L’ho conosciuto nel ’94 quando insegnava “Diritto dell’informazione” all’Università di Palermo. Mi ha dato trenta all’esame. Anzi, ora che ci penso, mi pare che ha dato trenta a tutti, tanto a lui che gli costava? Lasciava tutti contenti, pare che si vedeva che era destinato a fare il sindaco. E poi, noi sapevamo che lui aveva studiato in America, che era presidente dello IACP (Istituto autonomo case popolari) dove le graduatorie per gli alloggi non si sono rinnovate per decenni in nome dell’autonomismo e in culo all’automatismo. Sapevamo che gli piaceva il tennis e tante altre belle cose. Perciò quando non veniva a lezione o si faceva un’ora di ritardo su due magari perché erano andati oltre il terzo set, noi non ci stupivamo. Ce la pigliavamo comoda pure noi. Ci facevamo i fatti nostri. E chi parlava? Eravamo quattro gatti e poi lui non si poneva come il professore, faceva il simpatico, era uno di noi. Uno dei libri che portammo all’esame fu “Giudici e telecamere”. A distanza di anni rivedo quel libro e penso ai guai giudiziari del professore Cammarata, tutti vissuti davanti alle telecamere.
Per amore del mare rinunciava all’uso della sua barca “Molla2” (dicono che il nome della barca sia dedicato alla figlia che non brilla per tonicità muscolare) affittandola in nero a sconosciuti che non lo potessero così ringraziare e per lo stesso principio si serviva di un dipendente comunale che durante le ore di servizio faceva lo skipper.
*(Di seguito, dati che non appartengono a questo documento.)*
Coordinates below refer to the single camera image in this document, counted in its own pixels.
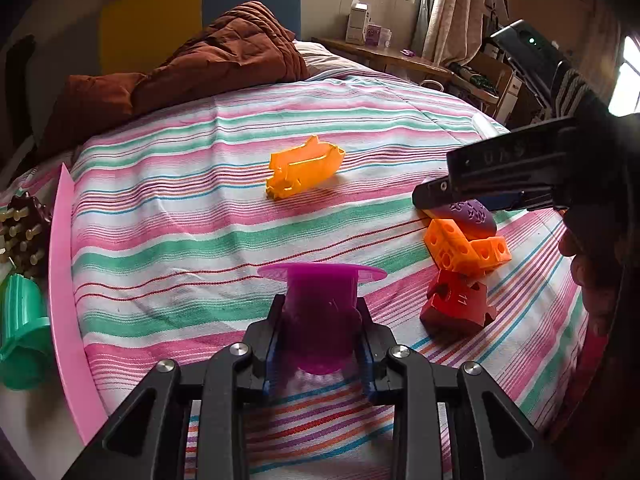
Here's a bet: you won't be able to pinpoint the grey device with green light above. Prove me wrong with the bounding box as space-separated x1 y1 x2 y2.
490 19 571 68

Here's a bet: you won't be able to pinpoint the orange cube blocks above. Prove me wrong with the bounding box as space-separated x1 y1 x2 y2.
424 217 513 277

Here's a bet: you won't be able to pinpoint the brown down jacket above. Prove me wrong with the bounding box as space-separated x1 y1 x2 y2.
37 1 311 156

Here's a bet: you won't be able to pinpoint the white pillow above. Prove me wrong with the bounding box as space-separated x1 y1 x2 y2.
295 40 361 78

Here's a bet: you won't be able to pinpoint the person's right hand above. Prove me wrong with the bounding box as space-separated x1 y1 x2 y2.
558 232 618 336

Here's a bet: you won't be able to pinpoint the grey yellow blue headboard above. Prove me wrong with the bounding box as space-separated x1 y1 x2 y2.
10 0 302 111

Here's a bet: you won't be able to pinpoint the white tray with pink rim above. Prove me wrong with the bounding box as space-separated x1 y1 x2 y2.
0 164 108 480

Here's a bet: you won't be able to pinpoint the orange ship cookie cutter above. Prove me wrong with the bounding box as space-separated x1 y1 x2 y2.
265 135 347 201

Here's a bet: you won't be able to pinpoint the purple box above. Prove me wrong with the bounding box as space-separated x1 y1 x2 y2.
366 24 393 48

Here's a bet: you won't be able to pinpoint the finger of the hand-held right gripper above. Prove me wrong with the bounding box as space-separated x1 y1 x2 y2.
480 195 528 212
412 177 453 211

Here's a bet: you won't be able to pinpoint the wooden side table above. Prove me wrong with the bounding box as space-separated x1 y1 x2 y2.
312 36 453 81

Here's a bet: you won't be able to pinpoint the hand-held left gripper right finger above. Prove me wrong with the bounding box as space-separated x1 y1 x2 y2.
350 296 566 480

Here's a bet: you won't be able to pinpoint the green ribbed cup toy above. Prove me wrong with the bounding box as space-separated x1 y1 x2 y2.
0 272 53 391

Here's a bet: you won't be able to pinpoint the purple flanged cup toy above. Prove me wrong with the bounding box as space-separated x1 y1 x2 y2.
257 261 388 376

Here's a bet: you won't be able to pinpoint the red puzzle piece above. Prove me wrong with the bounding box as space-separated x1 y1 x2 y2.
419 269 497 337

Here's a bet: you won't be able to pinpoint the white carton box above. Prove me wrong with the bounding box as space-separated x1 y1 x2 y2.
345 0 371 46

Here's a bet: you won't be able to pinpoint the purple oval embossed piece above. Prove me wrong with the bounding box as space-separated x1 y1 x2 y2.
434 198 497 238

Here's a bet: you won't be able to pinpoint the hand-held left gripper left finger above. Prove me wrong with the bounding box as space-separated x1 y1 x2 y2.
65 294 286 480

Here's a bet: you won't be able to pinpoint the beige curtain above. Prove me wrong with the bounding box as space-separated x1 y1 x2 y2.
417 0 483 68

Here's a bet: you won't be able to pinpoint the striped bed blanket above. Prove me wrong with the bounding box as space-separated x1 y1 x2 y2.
30 74 591 480

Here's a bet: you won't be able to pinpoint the person's right forearm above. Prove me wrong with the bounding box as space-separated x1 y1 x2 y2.
545 330 640 461

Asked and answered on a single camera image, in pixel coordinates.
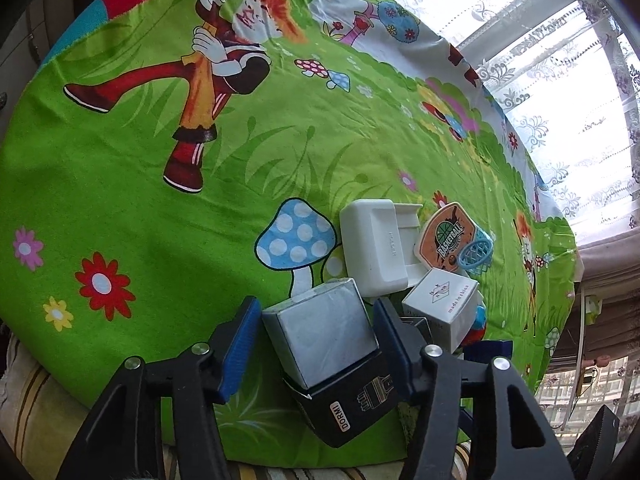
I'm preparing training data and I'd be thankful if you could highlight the black box with white label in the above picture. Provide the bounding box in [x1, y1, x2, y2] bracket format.
[282, 350, 402, 449]

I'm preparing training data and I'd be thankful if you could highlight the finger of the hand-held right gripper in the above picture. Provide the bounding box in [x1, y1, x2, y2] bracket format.
[565, 404, 622, 480]

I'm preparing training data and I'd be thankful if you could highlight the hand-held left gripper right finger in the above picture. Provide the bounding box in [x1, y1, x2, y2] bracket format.
[372, 297, 576, 480]

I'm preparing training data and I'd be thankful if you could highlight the basketball hoop toy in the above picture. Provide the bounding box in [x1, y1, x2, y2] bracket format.
[417, 201, 494, 277]

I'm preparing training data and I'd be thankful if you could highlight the brown patterned curtain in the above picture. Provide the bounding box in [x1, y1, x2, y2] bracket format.
[545, 237, 640, 366]

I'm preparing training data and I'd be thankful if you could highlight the small white cube box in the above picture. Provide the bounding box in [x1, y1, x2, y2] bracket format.
[401, 267, 481, 354]

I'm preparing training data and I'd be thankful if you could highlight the white box with dark print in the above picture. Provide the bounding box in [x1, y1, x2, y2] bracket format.
[399, 315, 452, 357]

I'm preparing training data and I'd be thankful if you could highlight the green cartoon printed blanket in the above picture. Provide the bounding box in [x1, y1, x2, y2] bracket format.
[0, 0, 585, 463]

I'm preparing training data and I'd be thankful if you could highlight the silver grey cube box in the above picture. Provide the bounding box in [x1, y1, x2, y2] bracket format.
[262, 277, 379, 389]

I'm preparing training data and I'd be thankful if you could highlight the white plastic case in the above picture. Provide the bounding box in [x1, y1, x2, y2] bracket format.
[339, 198, 424, 298]

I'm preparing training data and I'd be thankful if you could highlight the striped sofa cushion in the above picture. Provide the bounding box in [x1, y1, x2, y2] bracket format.
[0, 330, 476, 480]

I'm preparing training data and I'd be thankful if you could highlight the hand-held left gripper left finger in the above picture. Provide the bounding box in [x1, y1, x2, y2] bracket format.
[55, 296, 263, 480]

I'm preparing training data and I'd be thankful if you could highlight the dark blue small box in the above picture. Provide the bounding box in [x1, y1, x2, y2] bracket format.
[462, 340, 516, 376]

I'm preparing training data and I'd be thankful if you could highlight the red blue toy ball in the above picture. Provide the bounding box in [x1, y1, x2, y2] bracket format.
[462, 304, 488, 350]

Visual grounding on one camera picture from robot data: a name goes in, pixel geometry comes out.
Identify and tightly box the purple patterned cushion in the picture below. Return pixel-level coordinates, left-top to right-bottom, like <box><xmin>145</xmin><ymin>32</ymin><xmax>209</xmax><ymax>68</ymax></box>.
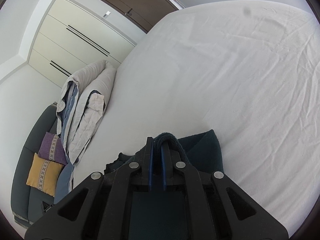
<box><xmin>38</xmin><ymin>132</ymin><xmax>68</xmax><ymax>165</ymax></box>

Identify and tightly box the white wardrobe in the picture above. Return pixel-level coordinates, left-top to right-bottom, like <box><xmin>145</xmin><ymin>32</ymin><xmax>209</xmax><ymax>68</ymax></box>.
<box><xmin>27</xmin><ymin>0</ymin><xmax>137</xmax><ymax>89</ymax></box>

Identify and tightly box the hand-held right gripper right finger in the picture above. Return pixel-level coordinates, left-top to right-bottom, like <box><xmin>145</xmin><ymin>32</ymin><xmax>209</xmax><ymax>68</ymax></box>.
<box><xmin>161</xmin><ymin>142</ymin><xmax>290</xmax><ymax>240</ymax></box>

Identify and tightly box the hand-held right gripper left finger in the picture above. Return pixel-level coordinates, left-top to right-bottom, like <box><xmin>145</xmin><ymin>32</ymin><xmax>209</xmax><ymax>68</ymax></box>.
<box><xmin>24</xmin><ymin>137</ymin><xmax>153</xmax><ymax>240</ymax></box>

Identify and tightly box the folded grey blue duvet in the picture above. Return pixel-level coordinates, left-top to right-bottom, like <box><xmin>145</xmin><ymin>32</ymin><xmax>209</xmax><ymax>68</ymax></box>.
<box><xmin>56</xmin><ymin>60</ymin><xmax>117</xmax><ymax>167</ymax></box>

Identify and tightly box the large blue pillow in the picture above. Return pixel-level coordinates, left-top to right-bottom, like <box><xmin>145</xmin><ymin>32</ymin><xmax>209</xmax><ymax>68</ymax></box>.
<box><xmin>53</xmin><ymin>164</ymin><xmax>75</xmax><ymax>205</ymax></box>

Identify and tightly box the dark grey upholstered headboard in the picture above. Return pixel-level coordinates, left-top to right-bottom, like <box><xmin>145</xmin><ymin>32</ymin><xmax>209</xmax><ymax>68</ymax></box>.
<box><xmin>10</xmin><ymin>104</ymin><xmax>59</xmax><ymax>228</ymax></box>

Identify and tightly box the yellow patterned cushion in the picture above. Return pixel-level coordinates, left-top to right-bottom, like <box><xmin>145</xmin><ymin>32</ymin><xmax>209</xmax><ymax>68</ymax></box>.
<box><xmin>26</xmin><ymin>152</ymin><xmax>65</xmax><ymax>197</ymax></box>

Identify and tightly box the bed with white sheet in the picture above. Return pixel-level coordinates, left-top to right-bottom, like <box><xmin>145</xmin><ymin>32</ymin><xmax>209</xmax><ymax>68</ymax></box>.
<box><xmin>67</xmin><ymin>0</ymin><xmax>320</xmax><ymax>240</ymax></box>

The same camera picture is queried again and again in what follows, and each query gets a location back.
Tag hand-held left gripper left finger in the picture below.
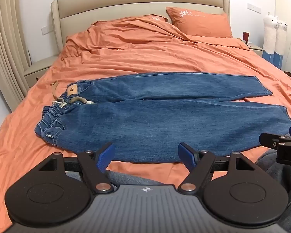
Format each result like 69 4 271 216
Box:
37 143 115 192

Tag beige upholstered bed headboard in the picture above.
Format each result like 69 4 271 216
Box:
50 0 231 56

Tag orange duvet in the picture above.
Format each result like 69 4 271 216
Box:
0 13 291 229

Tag orange embroidered pillow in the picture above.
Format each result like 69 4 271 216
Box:
145 14 170 23
165 6 234 39

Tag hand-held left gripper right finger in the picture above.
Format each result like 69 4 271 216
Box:
178 143 258 192

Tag beige curtain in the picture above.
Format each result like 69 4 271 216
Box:
0 0 32 103

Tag blue denim pants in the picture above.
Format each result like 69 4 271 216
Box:
34 71 291 163

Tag white alpaca plush toy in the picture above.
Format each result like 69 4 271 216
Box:
275 17 289 69
262 12 280 62

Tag white wall switch panel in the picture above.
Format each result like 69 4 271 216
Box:
247 3 263 13

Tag tan belt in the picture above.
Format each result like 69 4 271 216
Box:
50 80 88 104

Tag beige nightstand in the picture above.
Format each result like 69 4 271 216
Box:
23 55 59 88
247 43 265 57

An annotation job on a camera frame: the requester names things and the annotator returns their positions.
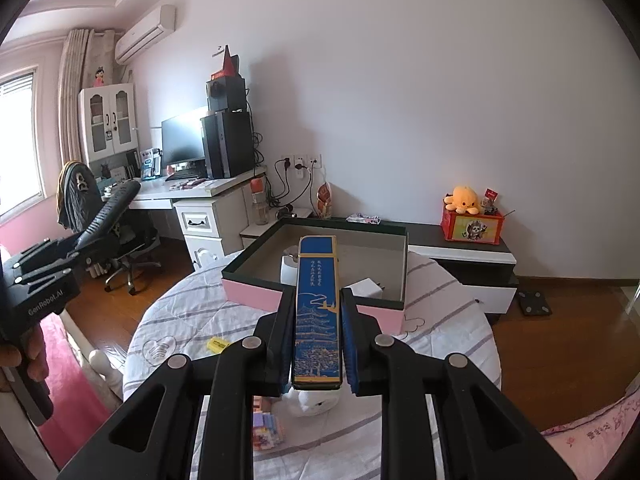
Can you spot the black computer monitor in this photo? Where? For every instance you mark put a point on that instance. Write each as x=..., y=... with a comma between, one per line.
x=182, y=137

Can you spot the beige curtain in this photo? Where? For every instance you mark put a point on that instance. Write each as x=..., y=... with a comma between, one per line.
x=75, y=100

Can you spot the pink floor mat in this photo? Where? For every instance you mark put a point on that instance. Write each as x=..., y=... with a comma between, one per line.
x=70, y=390

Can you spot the white air conditioner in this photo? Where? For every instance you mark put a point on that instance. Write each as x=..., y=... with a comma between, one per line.
x=145, y=35

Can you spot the person's left hand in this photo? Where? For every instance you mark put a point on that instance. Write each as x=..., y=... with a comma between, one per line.
x=36, y=355

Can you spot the long blue printed box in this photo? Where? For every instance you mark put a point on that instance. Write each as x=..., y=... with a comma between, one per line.
x=317, y=320

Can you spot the white charger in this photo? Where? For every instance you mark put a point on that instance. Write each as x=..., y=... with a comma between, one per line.
x=366, y=289

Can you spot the black computer tower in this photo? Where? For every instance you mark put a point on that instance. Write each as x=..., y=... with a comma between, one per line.
x=227, y=145

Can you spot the red printed toy box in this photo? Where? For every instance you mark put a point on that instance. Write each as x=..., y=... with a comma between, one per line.
x=472, y=230

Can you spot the striped quilted table cloth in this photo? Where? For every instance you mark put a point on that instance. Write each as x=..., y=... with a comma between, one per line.
x=175, y=320

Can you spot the black bathroom scale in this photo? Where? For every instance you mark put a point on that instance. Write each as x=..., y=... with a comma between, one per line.
x=535, y=303

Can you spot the small toy figure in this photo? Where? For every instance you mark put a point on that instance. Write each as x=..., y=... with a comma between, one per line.
x=491, y=202

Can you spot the small printed packet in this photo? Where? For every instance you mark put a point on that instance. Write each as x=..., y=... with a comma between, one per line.
x=364, y=218

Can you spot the black office chair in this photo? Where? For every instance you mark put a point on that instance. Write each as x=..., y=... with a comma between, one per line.
x=125, y=240

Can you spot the black keyboard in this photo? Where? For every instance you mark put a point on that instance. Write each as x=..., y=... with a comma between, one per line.
x=185, y=175

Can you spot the pink block toy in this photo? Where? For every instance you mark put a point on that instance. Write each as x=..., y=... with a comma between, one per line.
x=265, y=430

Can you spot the pink bedding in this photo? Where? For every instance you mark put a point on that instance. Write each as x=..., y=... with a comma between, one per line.
x=595, y=440

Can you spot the small pink doll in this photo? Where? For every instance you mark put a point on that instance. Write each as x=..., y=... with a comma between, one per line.
x=99, y=76

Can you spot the pink storage box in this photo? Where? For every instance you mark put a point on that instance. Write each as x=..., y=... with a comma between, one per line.
x=360, y=255

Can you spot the yellow highlighter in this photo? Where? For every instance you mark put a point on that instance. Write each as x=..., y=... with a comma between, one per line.
x=218, y=345

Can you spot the red triangular box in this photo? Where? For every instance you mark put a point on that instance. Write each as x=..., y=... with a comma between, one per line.
x=227, y=65

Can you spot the blue packaging box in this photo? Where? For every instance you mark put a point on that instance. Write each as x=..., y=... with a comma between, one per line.
x=150, y=164

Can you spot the white desk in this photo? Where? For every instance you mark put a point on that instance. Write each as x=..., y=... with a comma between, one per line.
x=160, y=195

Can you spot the black speaker box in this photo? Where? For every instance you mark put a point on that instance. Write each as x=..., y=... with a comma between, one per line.
x=225, y=94

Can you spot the white cup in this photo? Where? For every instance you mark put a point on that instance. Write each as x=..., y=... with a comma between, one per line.
x=289, y=270

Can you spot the dark jacket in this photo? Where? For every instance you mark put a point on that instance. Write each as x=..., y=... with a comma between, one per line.
x=75, y=195

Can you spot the orange plush octopus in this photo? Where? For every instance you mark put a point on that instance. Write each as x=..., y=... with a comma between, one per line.
x=464, y=199

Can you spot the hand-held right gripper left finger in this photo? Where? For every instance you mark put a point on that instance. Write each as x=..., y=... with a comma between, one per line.
x=279, y=355

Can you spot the window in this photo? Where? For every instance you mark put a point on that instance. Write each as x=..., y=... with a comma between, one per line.
x=15, y=150

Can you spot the white glass-door cabinet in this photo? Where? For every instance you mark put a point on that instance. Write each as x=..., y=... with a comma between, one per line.
x=107, y=125

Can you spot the small red desk item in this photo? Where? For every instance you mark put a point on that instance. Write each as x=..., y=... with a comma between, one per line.
x=187, y=185

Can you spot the white wall socket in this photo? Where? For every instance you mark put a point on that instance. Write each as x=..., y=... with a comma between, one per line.
x=285, y=161
x=315, y=161
x=300, y=164

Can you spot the low black-white cabinet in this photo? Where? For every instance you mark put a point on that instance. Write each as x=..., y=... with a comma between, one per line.
x=470, y=260

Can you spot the orange-capped bottle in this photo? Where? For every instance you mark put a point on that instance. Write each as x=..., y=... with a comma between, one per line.
x=260, y=205

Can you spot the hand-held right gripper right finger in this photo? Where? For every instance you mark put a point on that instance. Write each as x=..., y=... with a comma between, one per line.
x=348, y=350

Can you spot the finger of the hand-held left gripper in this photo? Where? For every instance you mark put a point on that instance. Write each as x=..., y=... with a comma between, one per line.
x=107, y=210
Per amore del verde pubblico fece pulire la strada privata dove si battezzava la figlia dai dipendenti comunali. Non concepiva il concetto di verde privato. Ha fatto bene. Anche il verde come l’acqua dovrebbe essere pubblico. Ci vorrebbe un referendum per difenderlo, ma siccome si finirebbe per aiutare Cammarata, i comunisti, perché sono loro che raccolgono le firme, non lo faranno mai.
Per amore della professione forense creò la “giurisprudenza Cammarata” che gli permetteva di cumulare gli stipendi da parlamentare e da sindaco. Qualcuno si è chiesto se un uomo può amare più di una poltrona. Sembra che lui abbia risposto: “Tranquilli, vedrete che su nessuna delle due poltrone si accumulerà la polvere. Ho narici larghe, io.”
Per amore della giustizia è stato diffamato da alcuni mafiosi che lo accusavano di averlo visto vomitare su un tavolo dell’esclusivo bar della Cuba, con il boss Rotolo che commentava “E’ una cosa schifosa”.
Per amore di Santa Rosalia ha interrotto la tradizione di salire sul carro della Santuzza e dire “Viva Palermo e Santa Rosalia”. Sono anni che Diego non si mette più in mostra perché pensa che l’amore per la città vada consumato più intimamente. Le piazzate non gli piacciono.
Per amore di Silvio, accettò più di cento milioni di euro per salvare il comune di Palermo dalla bancarotta. Lui non li voleva, ma Silvio ha insistito: “Prendili, ti prego, Palermo è la città che amo di più dopo Milano. Marcello mi è testimone”. E lui accettò, per amore della città.
Per amore delle tradizioni riempì il foro italico, la passeggiata a mare, di centinaia di birilli in ceramica realizzati da Parrucca. Qualcuno gli avrà detto che i birilli sono la versione riveduta e corretta dei pupi, solo che sono senza fili, moderni, wireless, moderni. Hanno solo un difetto, come i pupi. Cadono. Anche se sono invisibili.